These comments will be familiar to teachers, counselors, even administrators wherever they work. We sit on committees, only to conclude we are either to rubber stamp already concluded decisions, or we deliberate to a consensus only our time to be wasted by a higher level, different decision. Or the consensus laboriously reached seems never to be implemented.
We encounter decisions from the level above our own that conflict with or detract from good practice on our own level. Even when the new initiative is a reasonable one, we know that modest input to the decision would have resulted in a better solution.
More maddeningly, directives arrive from levels over our own that simply make no sense, detract from our valuable time, and even become obstacles in our work with kids.
In all of the above, anger is the first response if we still care, then at some point, further down the road, resignation in the face of steady diet of the same.
Isn’t it obvious line staff level types have something to add beyond the perspectives of higher levels? Supervisory and district level administrators have valuable perspectives, but these points of view are not fully synchronous with the different yet also crucial perspective of teachers, counselors, instructional aides, and the like. Even the best and most sympathetic administrators, for example, lose sight of the emotional and tactical realities teachers face every day.
It strikes me that the same dysfunctional dynamic occurs between building administrators and their own, district level, supervisors.

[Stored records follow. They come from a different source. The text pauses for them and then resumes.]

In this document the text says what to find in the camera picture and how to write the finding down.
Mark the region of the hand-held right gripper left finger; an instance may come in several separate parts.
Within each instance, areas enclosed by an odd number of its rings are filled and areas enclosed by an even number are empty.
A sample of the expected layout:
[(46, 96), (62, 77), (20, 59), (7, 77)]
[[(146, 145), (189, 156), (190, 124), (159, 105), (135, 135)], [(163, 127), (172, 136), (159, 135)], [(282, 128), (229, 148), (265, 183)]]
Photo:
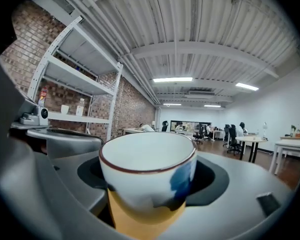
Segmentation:
[(0, 230), (21, 236), (12, 221), (40, 240), (128, 240), (95, 217), (66, 188), (49, 158), (9, 136), (25, 97), (0, 63)]

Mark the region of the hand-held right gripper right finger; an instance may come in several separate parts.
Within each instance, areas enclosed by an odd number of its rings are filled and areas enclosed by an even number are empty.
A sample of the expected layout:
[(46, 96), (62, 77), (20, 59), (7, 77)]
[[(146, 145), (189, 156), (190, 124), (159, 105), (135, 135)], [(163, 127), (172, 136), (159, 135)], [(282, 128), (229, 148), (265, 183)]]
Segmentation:
[[(209, 161), (228, 173), (228, 187), (209, 205), (186, 207), (159, 240), (256, 240), (291, 200), (293, 191), (259, 165), (202, 151), (197, 154), (199, 161)], [(265, 216), (257, 197), (268, 193), (280, 207)]]

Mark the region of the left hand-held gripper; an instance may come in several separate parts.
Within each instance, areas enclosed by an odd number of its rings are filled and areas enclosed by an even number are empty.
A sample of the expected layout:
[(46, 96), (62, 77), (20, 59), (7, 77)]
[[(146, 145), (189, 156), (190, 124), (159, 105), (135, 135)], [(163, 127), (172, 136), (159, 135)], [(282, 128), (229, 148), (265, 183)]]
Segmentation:
[(27, 125), (13, 122), (10, 134), (27, 134), (28, 137), (44, 140), (46, 154), (51, 159), (71, 157), (98, 151), (103, 140), (95, 135), (52, 125)]

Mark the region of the clear plastic bottle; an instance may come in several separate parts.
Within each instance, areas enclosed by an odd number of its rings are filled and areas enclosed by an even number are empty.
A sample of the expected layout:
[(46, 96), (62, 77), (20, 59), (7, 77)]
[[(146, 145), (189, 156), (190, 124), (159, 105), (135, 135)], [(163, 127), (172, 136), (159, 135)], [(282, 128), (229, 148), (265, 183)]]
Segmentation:
[(75, 115), (81, 117), (83, 115), (84, 108), (85, 108), (85, 99), (80, 98), (76, 107)]

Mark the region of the red snack can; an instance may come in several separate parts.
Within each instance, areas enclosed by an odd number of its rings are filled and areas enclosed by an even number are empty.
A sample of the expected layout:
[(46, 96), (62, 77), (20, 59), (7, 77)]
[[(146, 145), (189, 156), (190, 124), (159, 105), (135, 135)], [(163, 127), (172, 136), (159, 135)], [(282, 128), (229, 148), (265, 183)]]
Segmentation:
[(48, 91), (48, 89), (47, 89), (46, 86), (43, 86), (41, 88), (40, 95), (39, 95), (39, 100), (38, 100), (38, 105), (41, 106), (41, 107), (45, 106), (47, 91)]

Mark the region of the white rectangular desk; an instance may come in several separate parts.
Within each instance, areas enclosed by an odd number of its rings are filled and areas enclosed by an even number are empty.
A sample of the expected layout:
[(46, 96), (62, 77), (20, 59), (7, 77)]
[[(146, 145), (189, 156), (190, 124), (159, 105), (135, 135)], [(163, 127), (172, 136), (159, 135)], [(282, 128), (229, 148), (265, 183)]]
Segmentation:
[(279, 172), (281, 160), (283, 158), (283, 153), (286, 152), (296, 152), (300, 153), (300, 140), (296, 139), (282, 139), (274, 144), (274, 152), (269, 168), (269, 172), (272, 173), (274, 166), (276, 165), (274, 174), (277, 175)]
[(193, 135), (194, 135), (194, 132), (193, 131), (187, 131), (187, 130), (175, 130), (174, 131), (176, 134), (180, 134), (180, 135), (183, 135), (183, 136), (186, 136), (187, 138), (189, 139), (193, 139)]
[(144, 130), (143, 129), (139, 129), (139, 128), (124, 128), (122, 130), (122, 135), (128, 135), (128, 134), (135, 134), (135, 133), (143, 133)]
[(222, 139), (223, 141), (225, 140), (225, 131), (224, 130), (213, 130), (212, 131), (212, 138), (213, 141), (215, 139)]

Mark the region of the round white table black legs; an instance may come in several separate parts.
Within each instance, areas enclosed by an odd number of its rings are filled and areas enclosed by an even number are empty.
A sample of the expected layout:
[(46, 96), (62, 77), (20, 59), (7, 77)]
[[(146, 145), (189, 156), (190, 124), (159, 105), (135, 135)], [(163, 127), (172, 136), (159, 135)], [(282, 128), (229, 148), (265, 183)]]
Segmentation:
[(249, 163), (255, 163), (256, 157), (257, 157), (257, 152), (258, 152), (258, 147), (259, 143), (266, 143), (268, 142), (268, 139), (265, 137), (259, 137), (256, 135), (246, 135), (246, 136), (239, 136), (235, 138), (237, 141), (241, 142), (242, 147), (240, 151), (240, 160), (243, 159), (243, 155), (245, 153), (245, 148), (246, 148), (246, 143), (252, 143), (251, 149), (250, 149), (250, 155), (248, 162)]

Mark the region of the white metal shelving unit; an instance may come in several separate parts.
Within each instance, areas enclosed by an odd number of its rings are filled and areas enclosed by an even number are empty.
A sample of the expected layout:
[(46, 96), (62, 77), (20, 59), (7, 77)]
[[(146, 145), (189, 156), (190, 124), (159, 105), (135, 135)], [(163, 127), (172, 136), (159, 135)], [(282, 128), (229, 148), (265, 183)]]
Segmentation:
[[(111, 139), (112, 123), (123, 64), (109, 55), (82, 26), (83, 18), (74, 19), (50, 44), (30, 82), (27, 95), (34, 99), (42, 79), (90, 98), (86, 116), (50, 112), (50, 120), (104, 124), (106, 140)], [(97, 96), (110, 95), (107, 119), (92, 117)]]

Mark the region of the black framed window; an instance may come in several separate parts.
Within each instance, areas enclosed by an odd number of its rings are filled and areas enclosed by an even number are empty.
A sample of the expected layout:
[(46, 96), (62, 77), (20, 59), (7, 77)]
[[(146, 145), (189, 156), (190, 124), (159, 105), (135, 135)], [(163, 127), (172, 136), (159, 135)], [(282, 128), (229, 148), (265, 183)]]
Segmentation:
[(201, 123), (202, 125), (205, 125), (205, 126), (207, 126), (207, 125), (212, 126), (211, 122), (171, 120), (170, 121), (170, 128), (169, 128), (170, 132), (174, 132), (175, 131), (175, 127), (176, 127), (176, 123), (177, 122), (183, 122), (183, 125), (185, 126), (185, 131), (191, 131), (191, 132), (194, 132), (196, 126), (199, 123)]

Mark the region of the round wooden table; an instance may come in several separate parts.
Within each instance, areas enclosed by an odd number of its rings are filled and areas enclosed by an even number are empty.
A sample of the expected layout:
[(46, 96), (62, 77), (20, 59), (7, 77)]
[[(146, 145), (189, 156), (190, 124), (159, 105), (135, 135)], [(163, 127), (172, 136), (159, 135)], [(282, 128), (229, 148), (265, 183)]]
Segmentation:
[(114, 228), (121, 234), (138, 240), (154, 240), (166, 231), (185, 211), (183, 203), (177, 210), (160, 207), (160, 214), (147, 219), (130, 214), (120, 206), (120, 198), (114, 191), (107, 191), (109, 212)]

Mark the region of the ceiling air conditioner unit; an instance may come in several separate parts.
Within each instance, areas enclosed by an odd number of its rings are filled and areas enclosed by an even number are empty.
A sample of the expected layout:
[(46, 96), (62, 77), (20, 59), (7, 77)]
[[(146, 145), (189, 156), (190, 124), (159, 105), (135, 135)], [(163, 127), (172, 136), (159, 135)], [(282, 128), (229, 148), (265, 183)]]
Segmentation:
[(189, 90), (187, 95), (190, 95), (190, 96), (214, 96), (215, 93), (212, 91)]

Too much of this and we already have our head down, burrowed into our compromise, which for many is to establish boundaries on our time and emotional involvement. Commitment to kids continues, but the sum of it all is that we become detached, emotionally protected from our professional surroundings, and no longer “own” them. If we care too much, we can end up feeling as though our professional energies are stuffed down our throats, as though we really do not matter in the larger view of things.
Clearly, these circumstances are shared by many workers throughout public and corporate bureaucracies. Where they occur, they hinder purpose.
In the case of schools, kids suffer; schools struggle, test scores and learning remain sluggish.
Solutions are difficult, and call for enlightened and aware management, and courage on all parts. Upper levels are not evil people; nor are they any more enamored of their ascendance than the normal (at least it is useful to assume so), but time and resources are limited, even scarce, and so often the failure to consult, to take into account important perspectives other than their own, is more to expedite process than to lord position over lower brethren and sisteren. Still, a problem, one too little acknowledged in the exhaustive discussions about schools.